Data —
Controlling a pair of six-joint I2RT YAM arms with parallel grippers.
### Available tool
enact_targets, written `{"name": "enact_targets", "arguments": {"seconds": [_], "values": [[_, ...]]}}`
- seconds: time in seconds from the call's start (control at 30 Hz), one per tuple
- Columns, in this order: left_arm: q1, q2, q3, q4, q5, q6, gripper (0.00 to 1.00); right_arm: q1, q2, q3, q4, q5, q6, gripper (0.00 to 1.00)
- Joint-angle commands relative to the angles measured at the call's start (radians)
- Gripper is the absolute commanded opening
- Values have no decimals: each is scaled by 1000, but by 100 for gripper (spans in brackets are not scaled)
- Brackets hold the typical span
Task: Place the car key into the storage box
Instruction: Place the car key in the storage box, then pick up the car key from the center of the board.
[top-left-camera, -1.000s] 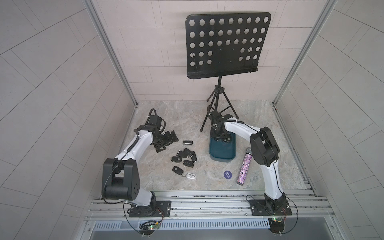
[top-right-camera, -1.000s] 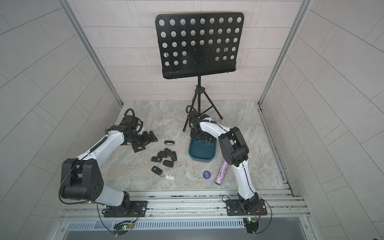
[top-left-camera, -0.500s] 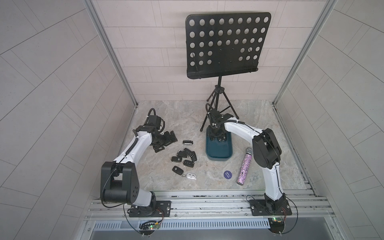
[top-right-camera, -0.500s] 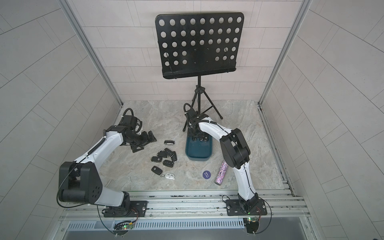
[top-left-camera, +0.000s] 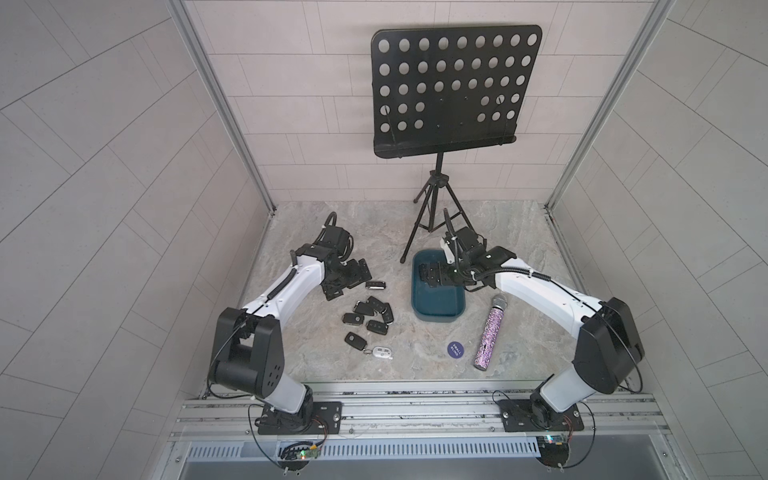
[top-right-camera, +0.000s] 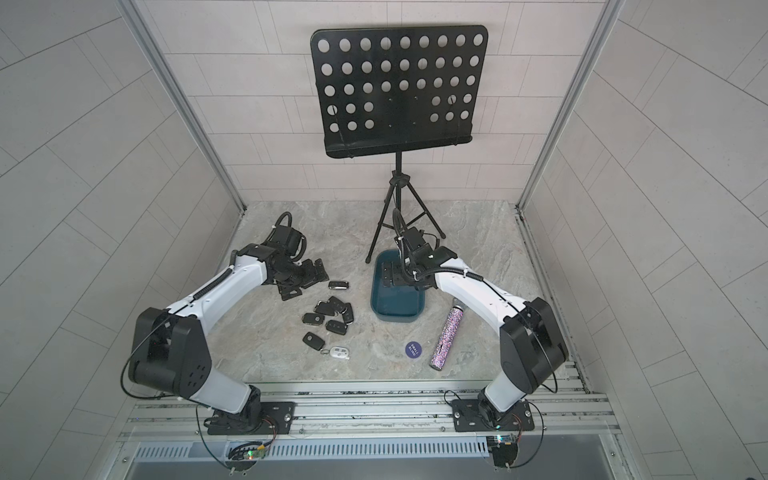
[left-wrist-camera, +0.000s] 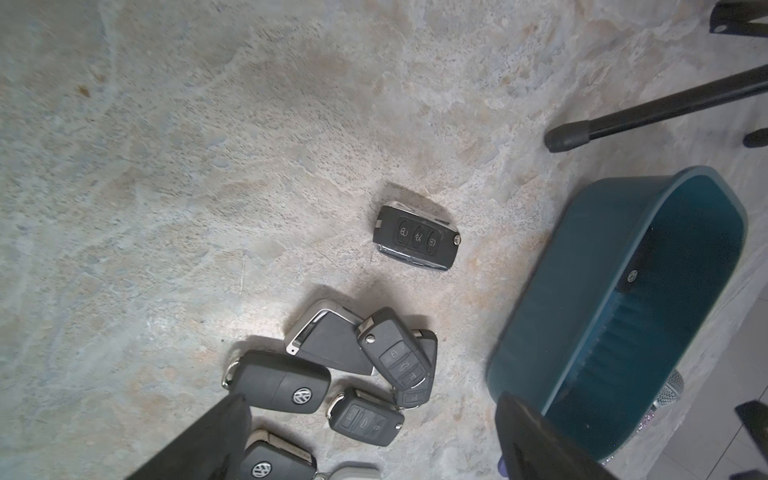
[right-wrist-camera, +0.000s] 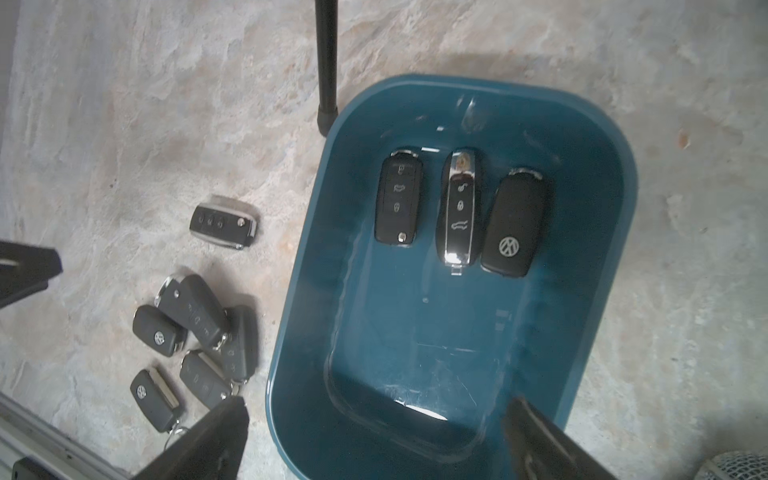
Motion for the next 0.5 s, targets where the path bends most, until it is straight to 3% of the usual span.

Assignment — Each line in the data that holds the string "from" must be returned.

Your response —
- seconds: time in seconds from the call's start (control at 30 Hz), one per tuple
Instruction: Place the car key in the storage box, then pick up the car key from the center of the board.

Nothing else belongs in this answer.